Früher schlicht Pokal der Landesmeister, heute Champions League: ein inszeniertes Spektakel und Gelddruckmaschine des Fußballs. Sven Goldmann blickt auf den kommenden Spieltag.
In der Retrospektive wird diese Ära gern auf die Tore des aus Mosambik akquirierten Jahrhunderttalents Eusébio reduziert. Oder auf den Trainer Bela Guttmann, der Benfica zu beiden Europapokalsiegen führte und nach seinem Abschied im Streit jenen Fluch aussprach, nach dem Benfica in den nächsten 100 Jahren keinen europäischen Titel gewinnen werde. Aber erstens waren Guttmanns Erfolge nach dem Abschied aus Portugal bescheiden, was nicht zwangsläufig für sein Genie spricht. Und zweitens war Eusébio, den sie ehrfürchtig »Pantera negra« nannten, schwarzen Panther, sicherlich eine überragende Persönlichkeit. Aber ganz allein hat er die Europapokale für Benfica keineswegs gewonnen, konnte er auch nicht. Beim ersten Triumph war er für internationale Spiele noch gesperrt.

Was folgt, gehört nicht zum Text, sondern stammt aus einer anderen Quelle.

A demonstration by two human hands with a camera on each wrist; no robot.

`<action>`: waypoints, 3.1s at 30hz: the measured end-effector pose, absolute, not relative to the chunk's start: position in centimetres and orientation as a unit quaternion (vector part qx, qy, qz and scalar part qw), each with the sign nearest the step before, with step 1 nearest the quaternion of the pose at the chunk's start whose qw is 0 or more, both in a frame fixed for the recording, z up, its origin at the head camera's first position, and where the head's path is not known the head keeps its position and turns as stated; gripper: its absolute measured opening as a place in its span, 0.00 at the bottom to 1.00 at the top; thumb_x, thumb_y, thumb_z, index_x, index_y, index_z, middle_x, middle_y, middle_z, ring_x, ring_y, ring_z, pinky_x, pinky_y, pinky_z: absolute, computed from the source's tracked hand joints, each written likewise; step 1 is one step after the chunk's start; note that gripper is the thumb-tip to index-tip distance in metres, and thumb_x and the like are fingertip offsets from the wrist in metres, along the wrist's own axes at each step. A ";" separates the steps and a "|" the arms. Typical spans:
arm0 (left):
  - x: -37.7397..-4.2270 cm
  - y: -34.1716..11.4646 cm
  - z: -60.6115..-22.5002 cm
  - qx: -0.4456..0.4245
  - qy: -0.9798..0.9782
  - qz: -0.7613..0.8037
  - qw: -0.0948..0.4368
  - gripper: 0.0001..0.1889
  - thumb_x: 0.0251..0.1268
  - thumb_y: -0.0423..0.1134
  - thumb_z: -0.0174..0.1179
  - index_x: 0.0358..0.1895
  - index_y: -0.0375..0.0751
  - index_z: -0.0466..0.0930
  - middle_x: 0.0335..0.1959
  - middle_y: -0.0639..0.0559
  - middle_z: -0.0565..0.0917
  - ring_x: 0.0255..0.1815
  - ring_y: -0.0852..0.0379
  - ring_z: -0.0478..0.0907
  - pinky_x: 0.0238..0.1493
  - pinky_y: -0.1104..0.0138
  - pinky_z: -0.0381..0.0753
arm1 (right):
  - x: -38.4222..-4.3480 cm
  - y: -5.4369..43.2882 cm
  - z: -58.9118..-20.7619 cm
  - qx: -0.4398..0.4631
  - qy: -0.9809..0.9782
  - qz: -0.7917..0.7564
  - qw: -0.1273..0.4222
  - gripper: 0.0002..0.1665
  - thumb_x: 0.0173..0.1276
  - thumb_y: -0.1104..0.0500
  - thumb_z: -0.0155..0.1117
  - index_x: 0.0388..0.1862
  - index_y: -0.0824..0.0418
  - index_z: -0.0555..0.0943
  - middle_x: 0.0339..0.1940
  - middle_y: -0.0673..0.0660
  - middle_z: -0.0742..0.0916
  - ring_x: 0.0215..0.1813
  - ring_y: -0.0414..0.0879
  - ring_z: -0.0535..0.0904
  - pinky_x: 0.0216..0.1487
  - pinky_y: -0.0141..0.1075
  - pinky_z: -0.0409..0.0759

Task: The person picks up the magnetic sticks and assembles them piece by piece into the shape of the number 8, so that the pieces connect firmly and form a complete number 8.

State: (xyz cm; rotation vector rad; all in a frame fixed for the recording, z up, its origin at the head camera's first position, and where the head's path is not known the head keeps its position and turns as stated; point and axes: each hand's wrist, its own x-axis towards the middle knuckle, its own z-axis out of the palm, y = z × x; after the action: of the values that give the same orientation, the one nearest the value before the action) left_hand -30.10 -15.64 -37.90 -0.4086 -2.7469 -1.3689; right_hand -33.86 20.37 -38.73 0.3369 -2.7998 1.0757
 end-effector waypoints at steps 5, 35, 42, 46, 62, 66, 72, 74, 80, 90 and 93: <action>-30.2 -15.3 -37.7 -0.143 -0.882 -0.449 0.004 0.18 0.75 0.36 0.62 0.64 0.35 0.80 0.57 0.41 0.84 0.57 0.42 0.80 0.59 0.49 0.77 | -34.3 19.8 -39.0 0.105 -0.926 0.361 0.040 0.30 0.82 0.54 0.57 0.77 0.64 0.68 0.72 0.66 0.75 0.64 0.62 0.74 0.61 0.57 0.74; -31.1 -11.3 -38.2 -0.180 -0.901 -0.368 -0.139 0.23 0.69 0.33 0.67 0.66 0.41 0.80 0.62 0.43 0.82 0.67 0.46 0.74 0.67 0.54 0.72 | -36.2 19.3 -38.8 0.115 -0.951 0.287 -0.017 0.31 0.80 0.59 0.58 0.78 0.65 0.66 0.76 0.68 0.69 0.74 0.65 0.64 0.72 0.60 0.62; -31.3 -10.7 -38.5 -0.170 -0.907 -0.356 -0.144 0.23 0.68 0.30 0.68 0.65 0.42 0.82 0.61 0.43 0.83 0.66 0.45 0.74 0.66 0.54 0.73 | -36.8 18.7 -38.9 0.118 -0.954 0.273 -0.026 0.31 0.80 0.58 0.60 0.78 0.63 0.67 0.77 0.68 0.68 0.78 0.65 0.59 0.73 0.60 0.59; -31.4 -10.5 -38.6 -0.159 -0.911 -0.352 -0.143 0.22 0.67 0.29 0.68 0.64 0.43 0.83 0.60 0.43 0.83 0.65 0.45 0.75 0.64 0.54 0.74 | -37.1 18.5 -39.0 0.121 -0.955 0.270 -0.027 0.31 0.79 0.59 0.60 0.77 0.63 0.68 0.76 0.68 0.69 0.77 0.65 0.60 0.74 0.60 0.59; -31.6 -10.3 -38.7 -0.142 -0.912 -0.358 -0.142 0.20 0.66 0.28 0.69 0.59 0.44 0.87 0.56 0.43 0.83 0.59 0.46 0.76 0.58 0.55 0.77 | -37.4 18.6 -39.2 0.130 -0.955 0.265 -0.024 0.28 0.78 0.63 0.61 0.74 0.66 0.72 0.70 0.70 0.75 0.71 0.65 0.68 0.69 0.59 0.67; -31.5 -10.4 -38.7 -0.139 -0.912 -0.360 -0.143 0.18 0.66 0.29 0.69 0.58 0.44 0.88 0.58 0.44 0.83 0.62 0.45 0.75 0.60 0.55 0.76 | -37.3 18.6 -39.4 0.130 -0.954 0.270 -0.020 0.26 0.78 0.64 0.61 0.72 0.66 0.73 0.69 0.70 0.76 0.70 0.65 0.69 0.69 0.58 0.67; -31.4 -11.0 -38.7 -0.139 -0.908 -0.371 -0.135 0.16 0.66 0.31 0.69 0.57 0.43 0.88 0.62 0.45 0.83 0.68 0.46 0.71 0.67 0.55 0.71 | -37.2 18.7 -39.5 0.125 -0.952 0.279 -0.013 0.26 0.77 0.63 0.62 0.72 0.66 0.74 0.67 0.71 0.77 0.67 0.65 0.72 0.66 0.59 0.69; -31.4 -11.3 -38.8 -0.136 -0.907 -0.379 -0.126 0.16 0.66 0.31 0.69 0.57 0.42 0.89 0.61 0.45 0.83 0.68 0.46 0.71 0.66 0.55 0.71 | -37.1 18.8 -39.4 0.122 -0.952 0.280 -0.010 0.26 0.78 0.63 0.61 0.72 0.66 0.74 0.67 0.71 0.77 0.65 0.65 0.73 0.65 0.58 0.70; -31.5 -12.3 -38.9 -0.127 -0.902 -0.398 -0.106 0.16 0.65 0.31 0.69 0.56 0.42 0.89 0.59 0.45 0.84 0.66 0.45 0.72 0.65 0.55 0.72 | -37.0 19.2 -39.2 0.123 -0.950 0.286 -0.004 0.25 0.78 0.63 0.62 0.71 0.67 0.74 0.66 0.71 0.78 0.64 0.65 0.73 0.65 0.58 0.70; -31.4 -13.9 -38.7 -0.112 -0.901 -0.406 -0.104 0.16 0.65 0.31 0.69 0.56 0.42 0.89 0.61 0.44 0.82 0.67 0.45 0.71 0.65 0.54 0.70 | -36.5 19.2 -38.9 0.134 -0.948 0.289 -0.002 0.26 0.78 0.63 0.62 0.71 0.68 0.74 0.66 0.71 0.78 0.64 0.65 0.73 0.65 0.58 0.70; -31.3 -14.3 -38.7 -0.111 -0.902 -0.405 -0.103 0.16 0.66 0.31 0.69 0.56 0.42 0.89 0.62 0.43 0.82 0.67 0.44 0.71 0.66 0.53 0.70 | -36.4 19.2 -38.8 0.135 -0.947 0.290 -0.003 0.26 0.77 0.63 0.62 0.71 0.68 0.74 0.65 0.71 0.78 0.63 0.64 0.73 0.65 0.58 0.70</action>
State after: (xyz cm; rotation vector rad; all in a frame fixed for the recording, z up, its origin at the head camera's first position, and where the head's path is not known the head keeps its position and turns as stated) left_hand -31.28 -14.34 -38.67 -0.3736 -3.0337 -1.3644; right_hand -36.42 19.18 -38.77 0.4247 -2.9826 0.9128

Der Star jener Mannschaft, die am 31. Mai 1961 im Berner Wankdorfstadion den hoch favorisierten FC Barcelona 3:2 besiegte, hieß José Aguas. Ein athletischer Mittelstürmer, sein Spitzname war »O Cabecinha d’Oiro«, das Goldköpfchen. Auch Aguas wurde in einer portugiesischen Überseeprovinz groß, aber seine afrikanische Vergangenheit als Angestellter eines Autohauses in Angolas Hauptstadt Luanda unterschied sich doch sehr von der des in den Slums von Lourenço Marques aufgewachsenen Eusébio. Auf dem Weg ins Finale schoss Aguas zehn Tore und gegen Barça ein elftes dazu. Als es ein Jahr später im Endspiel Amsterdams gegen Real Madrid ging, war Aguas schon 31, elf Jahre älter als sein Nebenmann Eusébio. Real lag nach zwei Toren von Ferenc Puskás 2:0 vorn, aber danach spielte nur noch Benfica. Aguas schoss das erste Tor; am Ende traf Eusébio zweimal und war davon so überwältigt, dass er gleich nach dem 5:3-Sieg von einem Nervenzusammenbruch niedergestreckt wurde.
Es war dies der Vorbote einer nicht ganz so glanzvollen Zukunft. So, wie es der scheidende Trainer Guttmann beschworen hatte, verlor Benfica seitdem alle europäischen Finals, immerhin zehn. Aguas ließ seine Karriere in Wien ausklingen. Eusébio spielte bis 1975 für Benfica und diente dem Klub bis zu seinem Tod vor zehn Jahren als Maskottchen. Seine überlebensgroße Statue steht heute am Eingang des Estadio da Luz. Ein Nachfolger ist nicht in Sicht vor dem überlebenswichtigen Spiel in der Gruppe D am Mittwoch gegen San Sebastian.